Plum Alley: Connecting Women With Money

Women’s ventures are often underfunded. Deborah Jackson’s crowdfunding platform is trying to change that.

Colleen DeBaise By Colleen DeBaise

Deborah Jackson spent 20 years on Wall Street, raising money for clients.

deborah headshotNow, she’s helping female entrepreneurs raise startup capital via Plum Alley, the crowdfunding platform she launched last fall. (The name is a mash-up of “plum” assignment and Silicon Alley.) Jackson says she was inspired to create Plum Alley after getting involved in New York’s startup scene and meeting “passionate and intelligent” women who needed better access to funding.

Edited interview excerpts follow.

The Story Exchange: Tell me about the reasons for launching Plum Alley.

Data shows that women’s projects and companies are underfunded and women still experience a much harder time raising funds than their male counterparts for comparable opportunities. This is true across all sectors — women entrepreneurs, women in the arts, women in academia and the media.

The consequence of underfunding women’s ventures is that women’s voices, their unique perspective and values are often not reflected in the products that are made or the companies that are built. Plum Alley is changing that by providing a way for women to raise the money they need to create and innovate.

The Story Exchange: What are the basics that someone should know before launching a crowdfunding campaign?

There is a lot of preparation work to be done for a crowdfunding campaign — although in my opinion, it is not much compared to seeking grants or funding through angel investors or other more institutionalized methods. The team, the project idea, the presentation and the rewards are all essential.  For most successful crowdfunding projects, a large portion of the funding comes from the project team’s network. Thus the team should have a large network, have a clear marketing plan, and be prepared to invest the time to rally up and excite people to fund the project. A project should be appealing or emotional so individuals are moved to fund the project. The project goal and motivation behind it should be conveyed articulately in the written and video pitch of the project. Good crowdfunding campaigns also have valuable and desirable rewards that can appeal to a large array of people and reach new audiences.

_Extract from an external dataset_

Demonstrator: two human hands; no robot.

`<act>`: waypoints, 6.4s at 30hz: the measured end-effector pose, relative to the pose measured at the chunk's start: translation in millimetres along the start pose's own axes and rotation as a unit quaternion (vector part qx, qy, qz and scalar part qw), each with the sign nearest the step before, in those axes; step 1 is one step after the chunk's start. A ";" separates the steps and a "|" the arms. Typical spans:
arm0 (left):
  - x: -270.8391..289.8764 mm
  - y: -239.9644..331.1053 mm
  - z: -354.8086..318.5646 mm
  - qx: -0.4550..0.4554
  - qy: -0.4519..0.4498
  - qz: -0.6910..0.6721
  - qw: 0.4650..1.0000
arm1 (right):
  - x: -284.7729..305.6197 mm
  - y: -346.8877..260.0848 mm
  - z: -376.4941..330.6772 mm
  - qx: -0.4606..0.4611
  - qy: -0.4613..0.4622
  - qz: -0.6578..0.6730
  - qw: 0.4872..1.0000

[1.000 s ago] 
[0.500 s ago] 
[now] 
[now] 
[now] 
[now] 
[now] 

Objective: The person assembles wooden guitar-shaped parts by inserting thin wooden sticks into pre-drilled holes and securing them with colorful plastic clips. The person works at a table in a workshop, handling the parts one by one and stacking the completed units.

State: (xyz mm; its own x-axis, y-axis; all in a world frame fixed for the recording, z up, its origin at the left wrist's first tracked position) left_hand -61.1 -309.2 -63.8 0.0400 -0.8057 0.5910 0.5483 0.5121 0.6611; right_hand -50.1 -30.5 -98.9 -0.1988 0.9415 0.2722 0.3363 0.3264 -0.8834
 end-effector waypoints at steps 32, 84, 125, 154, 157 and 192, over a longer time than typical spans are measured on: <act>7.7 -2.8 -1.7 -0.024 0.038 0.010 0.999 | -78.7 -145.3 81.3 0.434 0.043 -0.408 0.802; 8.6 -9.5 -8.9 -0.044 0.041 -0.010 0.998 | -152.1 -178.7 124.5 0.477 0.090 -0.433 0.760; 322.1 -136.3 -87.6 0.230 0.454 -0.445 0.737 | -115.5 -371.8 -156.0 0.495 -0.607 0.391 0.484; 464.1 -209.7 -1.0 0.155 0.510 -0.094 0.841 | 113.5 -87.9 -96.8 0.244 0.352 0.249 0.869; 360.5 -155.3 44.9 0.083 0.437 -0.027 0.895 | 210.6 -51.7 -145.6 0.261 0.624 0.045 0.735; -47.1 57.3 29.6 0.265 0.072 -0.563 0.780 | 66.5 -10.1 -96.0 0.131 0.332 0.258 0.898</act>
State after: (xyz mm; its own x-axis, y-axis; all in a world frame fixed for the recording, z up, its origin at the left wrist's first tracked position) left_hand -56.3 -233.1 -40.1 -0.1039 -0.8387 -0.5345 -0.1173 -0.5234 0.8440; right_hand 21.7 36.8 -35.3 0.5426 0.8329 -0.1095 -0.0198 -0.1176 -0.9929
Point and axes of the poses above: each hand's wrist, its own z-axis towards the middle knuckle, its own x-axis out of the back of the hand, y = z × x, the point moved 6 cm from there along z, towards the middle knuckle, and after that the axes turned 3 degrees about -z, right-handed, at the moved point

The Story Exchange: Which campaigns on Plum Alley have been some of your favorite or most memorable?

I really am impressed by all the campaigns that run on Plum Alley, from successful movie projects, to projects that offer pre-orders for clothing or water for women, to the mobile app created to help the environment. The Bella Minds project does particularly stand out, however, because it involves teaching technology to middle-aged women in rural areas, and I think it can create great impact and change.

The Story Exchange: We’re all about role models. Who is your role model?

Hillary Clinton because she is a fabulous mother, has weathered the storm being a first lady, and came into her own being the secretary of state. Mostly, she is a great champion for women. Also Meryl Streep because she is so cool.

The Story Exchange: What’s your best advice for female entrepreneurs?

Figure out a way to make money, what your customer wants, and your value proposition. And don’t give up.